Brain on Fire by Susannah Cahalan

At 24, Susannah Cahalan had a great life: a job as a reporter at the New York Post, a new relationship with a musician and a happy family life. That all changed suddenly when she started experiencing a sequence of strange symptoms. In the space of one month, Cahalan found herself the victim of a rare disease that saw her bedridden and exhibiting psychotic-like behaviour. Thanks to the support of her family and the insight of one doctor, she managed to survive this at-times fatal condition. She talked to Chatelaine about why she wanted to document her experiences, including time she has no memory of.

Q: What made you want to become a writer?

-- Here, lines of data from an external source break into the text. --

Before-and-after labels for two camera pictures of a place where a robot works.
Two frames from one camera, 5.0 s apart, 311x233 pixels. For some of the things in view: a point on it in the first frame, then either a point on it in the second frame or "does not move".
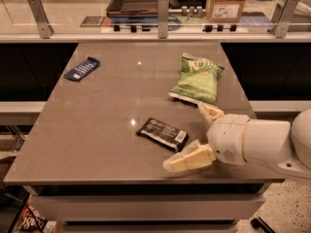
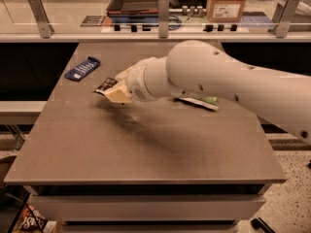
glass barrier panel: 201,13 does not move
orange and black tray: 142,0 does not move
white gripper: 227,137 → 135,82
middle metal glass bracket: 162,16 does not move
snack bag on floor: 31,221 does not move
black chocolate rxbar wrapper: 163,133 → 106,85
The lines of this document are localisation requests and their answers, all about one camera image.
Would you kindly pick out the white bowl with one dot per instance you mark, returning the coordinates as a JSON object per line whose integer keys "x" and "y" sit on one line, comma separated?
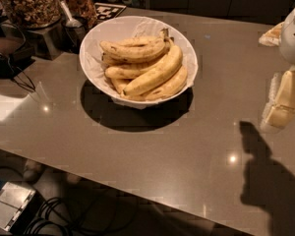
{"x": 122, "y": 28}

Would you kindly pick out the glass jar of granola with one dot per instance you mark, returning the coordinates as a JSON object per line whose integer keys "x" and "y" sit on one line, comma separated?
{"x": 84, "y": 9}

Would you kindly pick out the black white marker tag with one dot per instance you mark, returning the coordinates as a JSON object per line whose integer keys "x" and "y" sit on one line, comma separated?
{"x": 106, "y": 11}

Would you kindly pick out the metal jar stand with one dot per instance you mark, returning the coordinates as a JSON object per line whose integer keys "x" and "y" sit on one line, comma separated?
{"x": 47, "y": 43}

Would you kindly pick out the black device with cable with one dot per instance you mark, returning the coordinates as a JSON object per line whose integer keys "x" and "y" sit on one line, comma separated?
{"x": 15, "y": 56}

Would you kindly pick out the middle left yellow banana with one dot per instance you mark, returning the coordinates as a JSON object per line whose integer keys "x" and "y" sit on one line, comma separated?
{"x": 127, "y": 71}

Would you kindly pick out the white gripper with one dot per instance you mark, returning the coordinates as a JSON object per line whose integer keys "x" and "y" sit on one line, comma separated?
{"x": 293, "y": 36}

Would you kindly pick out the top yellow banana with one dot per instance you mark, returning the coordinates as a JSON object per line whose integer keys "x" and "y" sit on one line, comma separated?
{"x": 134, "y": 54}

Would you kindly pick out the small lower left banana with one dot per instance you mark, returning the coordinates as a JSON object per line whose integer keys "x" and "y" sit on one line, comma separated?
{"x": 119, "y": 84}

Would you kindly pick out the grey metal box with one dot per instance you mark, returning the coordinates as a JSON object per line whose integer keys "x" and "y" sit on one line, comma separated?
{"x": 14, "y": 200}

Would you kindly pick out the metal scoop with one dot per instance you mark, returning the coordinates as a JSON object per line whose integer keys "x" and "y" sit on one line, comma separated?
{"x": 71, "y": 22}

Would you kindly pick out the large front yellow banana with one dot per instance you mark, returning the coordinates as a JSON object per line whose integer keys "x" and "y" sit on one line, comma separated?
{"x": 157, "y": 75}

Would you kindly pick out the glass jar of nuts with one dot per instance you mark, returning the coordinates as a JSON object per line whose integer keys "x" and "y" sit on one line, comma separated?
{"x": 32, "y": 14}

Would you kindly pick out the lower right yellow banana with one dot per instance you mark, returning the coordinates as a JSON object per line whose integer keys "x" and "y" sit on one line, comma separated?
{"x": 169, "y": 88}

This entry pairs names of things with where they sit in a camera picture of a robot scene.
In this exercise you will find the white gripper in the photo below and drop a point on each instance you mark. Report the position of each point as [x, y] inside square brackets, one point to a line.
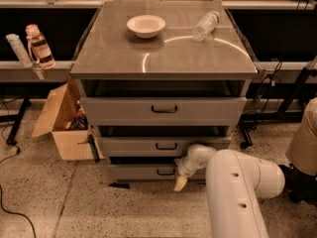
[185, 168]

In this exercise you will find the grey bottom drawer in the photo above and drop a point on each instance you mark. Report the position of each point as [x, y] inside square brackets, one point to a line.
[126, 173]

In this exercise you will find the grey drawer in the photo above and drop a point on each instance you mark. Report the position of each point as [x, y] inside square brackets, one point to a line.
[156, 146]
[126, 173]
[160, 111]

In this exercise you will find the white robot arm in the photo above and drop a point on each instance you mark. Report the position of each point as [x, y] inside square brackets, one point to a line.
[234, 182]

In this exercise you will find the grey middle drawer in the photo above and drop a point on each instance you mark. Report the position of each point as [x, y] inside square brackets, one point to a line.
[156, 146]

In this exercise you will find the grey top drawer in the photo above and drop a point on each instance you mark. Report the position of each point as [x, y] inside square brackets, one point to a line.
[160, 111]

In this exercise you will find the grey drawer cabinet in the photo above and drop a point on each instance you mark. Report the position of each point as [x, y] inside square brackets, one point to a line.
[115, 62]

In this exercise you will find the open cardboard box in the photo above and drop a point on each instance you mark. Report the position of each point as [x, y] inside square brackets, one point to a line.
[60, 110]

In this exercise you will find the black table leg right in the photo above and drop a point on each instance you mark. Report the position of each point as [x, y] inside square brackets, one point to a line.
[250, 121]

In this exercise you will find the black table leg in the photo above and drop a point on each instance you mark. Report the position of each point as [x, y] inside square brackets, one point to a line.
[16, 120]
[250, 121]

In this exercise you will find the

A: For as long as I can remember, I have always wanted to be a writer. I can trace a distinct memory back to fourth grade, when I wrote a “book” about familial dysfunction based on the afternoons I spent glued to the TV watching the soap opera The Bold and the Beautiful with my babysitter. The book itself was deemed too scandalous for my elementary school class, especially when I used the word bastard and was barred from reading anymore aloud. I think that experience cemented my decision to one day be a writer.

Q: Why did you decide to write this book?

A: There are many reasons why I decided to write this book at this point in time, but two clear explanations jump out at me. For one, I jumped at the opportunity to exhume this lost time, one I had no memory of or real personal access to. Writing this book gave me a chance at catharsis, something I would have been able to achieve without the weight of a book-length project. The second — and by far the most important reason — was that I wanted to get my story out to as many people as possible, and I felt writing this book would be the best way to do just that.

Q: How long did it take you to write?

A: It took me a year to write the book and then another six months or so for edits and putting all the pieces together with my editor.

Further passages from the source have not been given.